### Task instructions
Look over the material for the string "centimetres". Copy every line where it turns up.

* * * * * * * * *

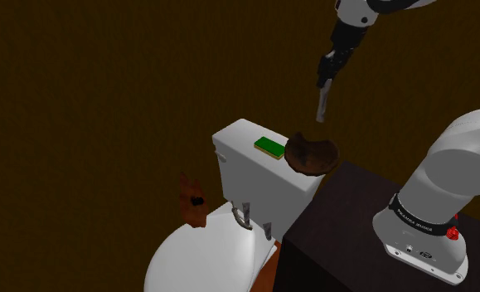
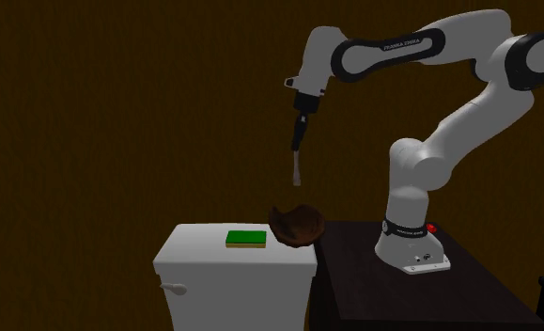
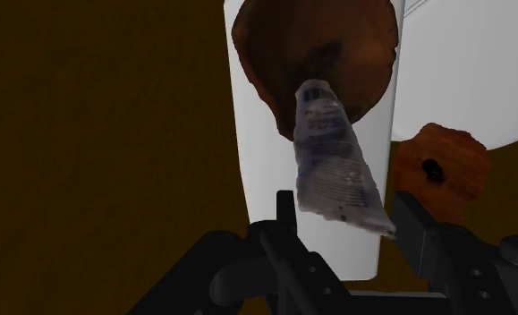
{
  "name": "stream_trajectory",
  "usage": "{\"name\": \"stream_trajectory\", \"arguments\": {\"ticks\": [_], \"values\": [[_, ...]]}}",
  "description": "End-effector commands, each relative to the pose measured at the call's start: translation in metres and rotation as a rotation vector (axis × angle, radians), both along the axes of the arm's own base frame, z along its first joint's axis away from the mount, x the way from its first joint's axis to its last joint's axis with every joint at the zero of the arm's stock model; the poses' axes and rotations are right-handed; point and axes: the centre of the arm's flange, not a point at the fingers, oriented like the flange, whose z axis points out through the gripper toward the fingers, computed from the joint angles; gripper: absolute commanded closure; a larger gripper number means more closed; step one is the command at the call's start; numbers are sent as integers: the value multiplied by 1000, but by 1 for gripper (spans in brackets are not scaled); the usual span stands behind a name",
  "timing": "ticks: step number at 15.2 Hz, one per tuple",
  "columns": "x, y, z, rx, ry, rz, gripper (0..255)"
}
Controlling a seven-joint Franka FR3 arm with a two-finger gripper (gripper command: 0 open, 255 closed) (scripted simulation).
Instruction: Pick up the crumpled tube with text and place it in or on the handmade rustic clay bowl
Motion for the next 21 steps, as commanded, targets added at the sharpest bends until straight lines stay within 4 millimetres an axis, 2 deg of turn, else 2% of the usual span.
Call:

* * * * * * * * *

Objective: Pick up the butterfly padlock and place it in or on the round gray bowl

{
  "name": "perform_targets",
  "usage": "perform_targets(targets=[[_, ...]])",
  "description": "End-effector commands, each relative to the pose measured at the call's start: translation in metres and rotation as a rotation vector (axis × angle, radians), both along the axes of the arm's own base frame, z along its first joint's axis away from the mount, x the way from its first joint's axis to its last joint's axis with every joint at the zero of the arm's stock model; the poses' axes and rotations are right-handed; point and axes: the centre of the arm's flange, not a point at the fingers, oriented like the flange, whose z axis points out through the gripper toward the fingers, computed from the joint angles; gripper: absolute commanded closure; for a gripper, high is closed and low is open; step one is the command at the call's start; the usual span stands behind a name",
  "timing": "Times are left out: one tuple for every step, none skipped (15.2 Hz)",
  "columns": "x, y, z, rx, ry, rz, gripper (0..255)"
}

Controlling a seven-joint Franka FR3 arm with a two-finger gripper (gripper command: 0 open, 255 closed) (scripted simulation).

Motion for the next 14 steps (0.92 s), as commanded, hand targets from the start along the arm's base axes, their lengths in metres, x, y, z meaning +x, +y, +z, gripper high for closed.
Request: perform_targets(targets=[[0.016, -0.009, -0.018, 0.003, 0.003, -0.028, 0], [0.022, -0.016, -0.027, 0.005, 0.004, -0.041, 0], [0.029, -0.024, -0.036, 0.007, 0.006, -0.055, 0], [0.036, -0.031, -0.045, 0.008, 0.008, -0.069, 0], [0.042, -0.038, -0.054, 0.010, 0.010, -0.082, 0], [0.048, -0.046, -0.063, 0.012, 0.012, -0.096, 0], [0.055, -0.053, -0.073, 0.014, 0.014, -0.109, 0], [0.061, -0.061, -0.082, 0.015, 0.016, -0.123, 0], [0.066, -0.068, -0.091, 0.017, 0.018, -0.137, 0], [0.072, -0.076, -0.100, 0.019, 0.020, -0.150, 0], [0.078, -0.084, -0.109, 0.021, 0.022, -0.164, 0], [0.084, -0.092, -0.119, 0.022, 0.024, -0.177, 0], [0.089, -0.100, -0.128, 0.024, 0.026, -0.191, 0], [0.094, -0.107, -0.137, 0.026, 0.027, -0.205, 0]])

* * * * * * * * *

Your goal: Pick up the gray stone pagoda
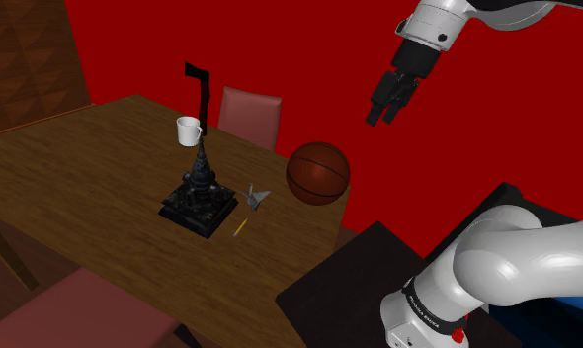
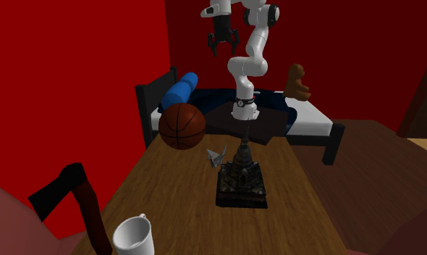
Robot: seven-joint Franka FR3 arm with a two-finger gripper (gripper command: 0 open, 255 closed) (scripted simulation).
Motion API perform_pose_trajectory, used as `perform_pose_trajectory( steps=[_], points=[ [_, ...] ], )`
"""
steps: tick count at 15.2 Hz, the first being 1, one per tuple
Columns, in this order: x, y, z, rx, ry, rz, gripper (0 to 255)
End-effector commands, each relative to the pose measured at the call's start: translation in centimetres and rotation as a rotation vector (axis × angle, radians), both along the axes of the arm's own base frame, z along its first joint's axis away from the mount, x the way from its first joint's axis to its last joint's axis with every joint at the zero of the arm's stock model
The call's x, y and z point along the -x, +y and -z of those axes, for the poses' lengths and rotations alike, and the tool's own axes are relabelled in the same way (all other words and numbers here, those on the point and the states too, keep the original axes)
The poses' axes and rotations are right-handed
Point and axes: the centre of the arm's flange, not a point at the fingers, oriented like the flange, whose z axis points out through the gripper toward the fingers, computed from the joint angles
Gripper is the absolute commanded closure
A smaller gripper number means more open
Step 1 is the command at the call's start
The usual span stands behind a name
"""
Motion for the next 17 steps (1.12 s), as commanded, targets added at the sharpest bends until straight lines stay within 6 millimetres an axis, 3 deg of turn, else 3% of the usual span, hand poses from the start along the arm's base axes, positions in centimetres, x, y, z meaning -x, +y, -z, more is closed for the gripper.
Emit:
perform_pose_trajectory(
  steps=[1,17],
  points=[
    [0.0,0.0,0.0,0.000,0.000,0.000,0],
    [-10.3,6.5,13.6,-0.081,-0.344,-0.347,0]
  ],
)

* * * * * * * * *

### Written solution
End-effector commands, each relative to the pose measured at the call's start: translation in centimetres and rotation as a rotation vector (axis × angle, radians), both along the axes of the arm's own base frame, z along its first joint's axis away from the mount, x the way from its first joint's axis to its last joint's axis with every joint at the zero of the arm's stock model
Motion for the next 17 steps (1.12 s), as commanded, targets added at the sharpest bends until straight lines stay within 6 millimetres an axis, 3 deg of turn, else 3% of the usual span, hand poses from the start along the arm's base axes, positions in centimetres, x, y, z meaning -x, +y, -z, more is closed for the gripper.

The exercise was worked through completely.